マインドが激変した「第二の転機」とは
ある意味、仕事からの逃避先として始めた試験勉強だったが、いざ始めてみるとどんどん気持ちが前向きになっていった。自分が成長しているという実感が湧き、闘志をかきたてられる目標を見つけることができたのだ。
壁にぶつかった時、それに真正面から向き合うことで乗り越える人もいるが、本島さんは「逃避することでやり過ごしてきた」と笑う。この場合の「逃避」は、ただ逃げるのではなく、視野を変えて違う課題に集中するということ。そうするうちに本来の闘志にあふれた自分を取り戻し、前へ進んできたのだという。
結局、司法試験に合格することはかなわなかったが、学生時代より大きな手応えを感じた本島さん。勉強が楽しかったこともあり、もう一度挑戦しようと前を向いたところへ第二の転機が訪れた。
2004年、本島さんは新設されたCSR推進室の室長に抜擢される。またしても未経験の仕事だったが、闘志が戻りつつあったこと、会社に期待されていると感じたことから、試験勉強も中止して全力で仕事に取り組み始めた。
この時、抜擢してくれた上司からは「会社との心の距離をゼロにしろ」と言われたそう。それまでずっと、本島さんは会社との間に距離を感じ続けてきた。それは夫の転勤、未経験の部署への異動、期待されない自分、と都度挫折を味わい、自信をなくしてきたためでもある。
それが、今回の異動で一気にマインドが変わった。CSR推進は会社全体の姿勢に関わる仕事。上司の言う通り、仕事から心が離れているようでは務まらない。会社に対して、初めて当事者意識を持った瞬間だった。
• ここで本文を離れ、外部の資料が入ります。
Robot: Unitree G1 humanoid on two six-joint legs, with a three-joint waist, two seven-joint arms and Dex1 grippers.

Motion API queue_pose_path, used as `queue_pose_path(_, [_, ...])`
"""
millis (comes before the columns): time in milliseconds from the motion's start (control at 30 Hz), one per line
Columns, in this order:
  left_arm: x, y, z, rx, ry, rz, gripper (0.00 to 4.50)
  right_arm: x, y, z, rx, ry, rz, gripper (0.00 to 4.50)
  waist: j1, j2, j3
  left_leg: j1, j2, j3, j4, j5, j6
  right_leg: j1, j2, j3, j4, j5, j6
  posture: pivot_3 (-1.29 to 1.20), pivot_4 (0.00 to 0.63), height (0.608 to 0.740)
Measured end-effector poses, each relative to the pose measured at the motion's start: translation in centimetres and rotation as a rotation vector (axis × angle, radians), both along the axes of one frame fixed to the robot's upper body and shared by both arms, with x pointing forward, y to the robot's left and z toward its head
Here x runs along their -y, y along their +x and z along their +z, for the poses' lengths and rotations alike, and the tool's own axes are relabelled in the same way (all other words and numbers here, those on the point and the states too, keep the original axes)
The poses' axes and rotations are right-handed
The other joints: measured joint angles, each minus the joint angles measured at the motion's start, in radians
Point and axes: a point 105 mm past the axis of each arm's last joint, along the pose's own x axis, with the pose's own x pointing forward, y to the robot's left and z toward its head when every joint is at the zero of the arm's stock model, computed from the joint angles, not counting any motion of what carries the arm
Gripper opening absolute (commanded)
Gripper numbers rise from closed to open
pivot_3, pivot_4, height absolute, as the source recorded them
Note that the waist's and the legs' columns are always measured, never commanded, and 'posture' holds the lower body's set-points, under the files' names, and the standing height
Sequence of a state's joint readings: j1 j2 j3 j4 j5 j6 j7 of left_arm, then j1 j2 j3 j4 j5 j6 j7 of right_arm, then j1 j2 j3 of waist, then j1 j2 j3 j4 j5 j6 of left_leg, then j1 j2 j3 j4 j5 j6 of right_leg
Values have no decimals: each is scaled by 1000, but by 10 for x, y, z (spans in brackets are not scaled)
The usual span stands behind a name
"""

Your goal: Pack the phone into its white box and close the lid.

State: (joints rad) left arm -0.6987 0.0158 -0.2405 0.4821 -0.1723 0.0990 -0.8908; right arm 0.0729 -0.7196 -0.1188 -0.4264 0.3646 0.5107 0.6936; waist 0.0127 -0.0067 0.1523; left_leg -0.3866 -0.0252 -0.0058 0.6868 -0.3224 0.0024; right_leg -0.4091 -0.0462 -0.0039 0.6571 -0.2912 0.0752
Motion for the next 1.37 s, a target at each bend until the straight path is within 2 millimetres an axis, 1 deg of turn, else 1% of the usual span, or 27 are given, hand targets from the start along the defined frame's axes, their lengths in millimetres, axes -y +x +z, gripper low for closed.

「でも同時に、距離を感じていた頃の気持ちも忘れないでいようと決めました。私が感じていた距離感は、きっと多くの社員も感じているはずだからです。会社の方針を判断する上では、社員が実際にどう感じるか推測することも大事。今も必ず、会社と社員両方の視点で考えるようにしています」
大きな気づきを得た後、本島さんはグループ内のコンサルティング会社と生命保険会社に立て続けに出向。今度は初めて管理職になり、どうすれば営業目標を達成できるのか、どうすれば頼れる上司になれるのかと悩んだ。
しかし、前者は数字を見える化し、自分はバックアップに回って部下を盛り立てることで達成。後者は「出向してきたよそもの」という自分の立場に向き合い、部下の本音をありのまま受け止めることで、徐々に信頼を得られるようになった。
この2つのピンチを乗り越えたことで、本島さんは管理職として心がけるべきことがおぼろげながらわかるようになったという。ただ、どの異動先でも感じたのは「私には専門性がない」というコンプレックス。この悩みは責任が重くなるに連れて少しずつ大きくなっていた。